1

I have a rather peculiar file format to work with: Every line begins with the checksum of its content, followed by a new-line-character.

It looks like this:

[CHECKSUM OF LINE_1][LINE_1]\n
[CHECKSUM OF LINE_2][LINE_2]\n
[CHECKSUM OF LINE_3][LINE_3]\n
...

My goal: To allow any application to work with these files like they would work with any other text file - unaware of the additional checksums at the beginning of each line.

Since I work on a linux machine with debian wheezy (kernel 3.18.26) I want to use the LD_PRELOAD-mechanism to override the relevant file functions. I have seen something like this with zlibc on https://zlibc.linux.lu/index.html - with an explanation of how it works ( https://zlibc.linux.lu/zlibc.html#SEC8 ).

But I dont get it. They only replace the file-opening functions. No read. No write. no fseek. Nothing. So how does it work?
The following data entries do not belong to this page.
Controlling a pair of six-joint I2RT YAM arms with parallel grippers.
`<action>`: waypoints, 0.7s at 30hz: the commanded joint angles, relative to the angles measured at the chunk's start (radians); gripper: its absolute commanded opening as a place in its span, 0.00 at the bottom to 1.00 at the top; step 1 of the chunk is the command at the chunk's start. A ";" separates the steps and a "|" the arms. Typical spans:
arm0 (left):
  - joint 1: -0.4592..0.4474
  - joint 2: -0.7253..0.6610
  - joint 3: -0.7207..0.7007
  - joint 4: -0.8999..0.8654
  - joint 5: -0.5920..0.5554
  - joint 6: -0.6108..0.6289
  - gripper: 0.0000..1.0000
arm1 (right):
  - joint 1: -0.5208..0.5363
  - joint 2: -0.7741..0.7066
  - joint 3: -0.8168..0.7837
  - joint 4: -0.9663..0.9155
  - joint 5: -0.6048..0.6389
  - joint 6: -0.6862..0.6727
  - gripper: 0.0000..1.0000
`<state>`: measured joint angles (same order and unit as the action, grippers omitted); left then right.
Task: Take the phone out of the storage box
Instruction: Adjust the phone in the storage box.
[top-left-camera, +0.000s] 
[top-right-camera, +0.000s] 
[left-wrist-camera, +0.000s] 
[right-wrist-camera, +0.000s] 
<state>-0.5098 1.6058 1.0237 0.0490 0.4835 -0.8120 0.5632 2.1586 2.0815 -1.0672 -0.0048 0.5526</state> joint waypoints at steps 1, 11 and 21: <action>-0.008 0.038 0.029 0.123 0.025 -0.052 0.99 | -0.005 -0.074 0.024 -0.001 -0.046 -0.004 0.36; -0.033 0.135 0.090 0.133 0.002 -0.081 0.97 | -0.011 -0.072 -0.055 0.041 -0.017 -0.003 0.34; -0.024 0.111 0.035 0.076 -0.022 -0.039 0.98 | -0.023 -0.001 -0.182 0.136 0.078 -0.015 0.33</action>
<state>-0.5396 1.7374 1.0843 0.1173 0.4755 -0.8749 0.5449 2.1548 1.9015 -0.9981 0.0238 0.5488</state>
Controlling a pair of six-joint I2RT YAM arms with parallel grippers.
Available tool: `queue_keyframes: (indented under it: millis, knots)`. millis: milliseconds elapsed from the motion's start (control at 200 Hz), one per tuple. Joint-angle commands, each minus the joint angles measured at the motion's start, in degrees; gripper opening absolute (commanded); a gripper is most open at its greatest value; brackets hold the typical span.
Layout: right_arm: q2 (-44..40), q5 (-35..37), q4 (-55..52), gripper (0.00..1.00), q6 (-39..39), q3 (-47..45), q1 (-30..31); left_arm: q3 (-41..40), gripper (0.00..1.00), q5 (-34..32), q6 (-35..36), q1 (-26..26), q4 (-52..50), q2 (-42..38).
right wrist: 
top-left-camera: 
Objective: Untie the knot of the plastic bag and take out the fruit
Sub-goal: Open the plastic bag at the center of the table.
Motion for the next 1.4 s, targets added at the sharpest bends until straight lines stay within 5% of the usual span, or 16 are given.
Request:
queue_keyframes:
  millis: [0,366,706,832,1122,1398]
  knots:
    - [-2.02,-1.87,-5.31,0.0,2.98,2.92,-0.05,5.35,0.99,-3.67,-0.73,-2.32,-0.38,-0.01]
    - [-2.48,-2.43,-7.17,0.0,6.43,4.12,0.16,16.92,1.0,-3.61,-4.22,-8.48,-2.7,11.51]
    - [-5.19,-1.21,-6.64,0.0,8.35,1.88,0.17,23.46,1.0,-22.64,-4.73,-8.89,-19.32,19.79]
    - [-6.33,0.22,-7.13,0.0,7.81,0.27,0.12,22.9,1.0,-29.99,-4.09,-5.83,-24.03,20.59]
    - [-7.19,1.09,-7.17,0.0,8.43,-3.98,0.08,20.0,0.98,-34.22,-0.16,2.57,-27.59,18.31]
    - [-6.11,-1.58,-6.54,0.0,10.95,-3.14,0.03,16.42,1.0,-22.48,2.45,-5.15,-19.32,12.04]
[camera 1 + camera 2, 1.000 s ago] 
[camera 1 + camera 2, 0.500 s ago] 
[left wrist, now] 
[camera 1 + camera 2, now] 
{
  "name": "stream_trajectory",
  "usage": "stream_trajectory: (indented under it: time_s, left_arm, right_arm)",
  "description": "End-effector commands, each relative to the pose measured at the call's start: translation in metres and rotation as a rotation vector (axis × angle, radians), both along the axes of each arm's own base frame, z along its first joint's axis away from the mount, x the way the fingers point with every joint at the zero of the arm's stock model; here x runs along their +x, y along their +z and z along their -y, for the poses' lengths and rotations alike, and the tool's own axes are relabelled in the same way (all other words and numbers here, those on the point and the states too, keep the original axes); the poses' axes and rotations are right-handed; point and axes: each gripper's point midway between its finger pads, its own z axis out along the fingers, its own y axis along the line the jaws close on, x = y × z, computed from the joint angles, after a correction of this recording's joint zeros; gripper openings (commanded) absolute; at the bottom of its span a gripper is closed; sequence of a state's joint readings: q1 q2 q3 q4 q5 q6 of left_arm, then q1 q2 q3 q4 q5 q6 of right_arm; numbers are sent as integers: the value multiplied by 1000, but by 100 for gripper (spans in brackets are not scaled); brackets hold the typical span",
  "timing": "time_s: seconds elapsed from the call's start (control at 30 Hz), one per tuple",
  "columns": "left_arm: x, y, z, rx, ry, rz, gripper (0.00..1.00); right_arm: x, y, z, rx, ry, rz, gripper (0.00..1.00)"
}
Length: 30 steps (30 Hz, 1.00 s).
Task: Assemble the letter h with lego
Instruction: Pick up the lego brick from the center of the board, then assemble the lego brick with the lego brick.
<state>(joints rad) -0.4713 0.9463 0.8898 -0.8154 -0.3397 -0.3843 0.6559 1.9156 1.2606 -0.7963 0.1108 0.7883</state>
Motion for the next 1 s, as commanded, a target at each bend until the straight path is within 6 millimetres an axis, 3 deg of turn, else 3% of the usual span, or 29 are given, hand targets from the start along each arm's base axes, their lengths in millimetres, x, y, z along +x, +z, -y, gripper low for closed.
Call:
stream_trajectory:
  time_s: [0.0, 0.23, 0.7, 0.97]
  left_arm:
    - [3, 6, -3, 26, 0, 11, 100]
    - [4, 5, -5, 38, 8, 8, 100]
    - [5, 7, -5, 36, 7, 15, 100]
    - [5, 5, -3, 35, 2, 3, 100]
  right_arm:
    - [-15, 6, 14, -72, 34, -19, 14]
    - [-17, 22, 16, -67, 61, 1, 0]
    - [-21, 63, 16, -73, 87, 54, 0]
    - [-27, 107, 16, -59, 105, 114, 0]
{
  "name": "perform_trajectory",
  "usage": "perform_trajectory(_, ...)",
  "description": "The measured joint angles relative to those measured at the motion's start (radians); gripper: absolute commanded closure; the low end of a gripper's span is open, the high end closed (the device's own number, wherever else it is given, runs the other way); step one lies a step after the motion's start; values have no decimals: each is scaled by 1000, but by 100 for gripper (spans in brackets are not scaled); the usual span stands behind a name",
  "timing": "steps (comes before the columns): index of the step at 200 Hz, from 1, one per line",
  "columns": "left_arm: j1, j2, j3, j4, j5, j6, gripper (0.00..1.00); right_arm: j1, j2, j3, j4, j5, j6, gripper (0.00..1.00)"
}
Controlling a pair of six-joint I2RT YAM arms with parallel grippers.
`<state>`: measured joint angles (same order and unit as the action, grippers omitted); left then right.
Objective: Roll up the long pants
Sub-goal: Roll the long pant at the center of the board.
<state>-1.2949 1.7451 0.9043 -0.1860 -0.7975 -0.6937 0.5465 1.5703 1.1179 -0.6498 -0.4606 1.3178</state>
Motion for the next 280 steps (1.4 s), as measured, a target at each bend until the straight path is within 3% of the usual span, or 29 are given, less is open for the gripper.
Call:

Or - which functions would I have to intercept to handle every read or write operation on this file and handle them accordingly?

Daniel Heinrich
  • 790
  • 4
  • 12

1 Answers1

1

I didn't exactly check how it works but the reason seems to be quite simple.

Possible implementation:

zlibc open:

  1. uncompress file you wanted to open to some temporary file
  2. open this temporary file instead of yours

zlibc close:

  1. Compress temporary file
  2. Override original file

In this case you don't need to override read/write/etc because you can use original ones.

In your case you have two possible solutions:

  1. open, that make a copy of your file with striped checksums. close that calculates checksums and override original file
  2. read and write that are able to skip/calculate checksums.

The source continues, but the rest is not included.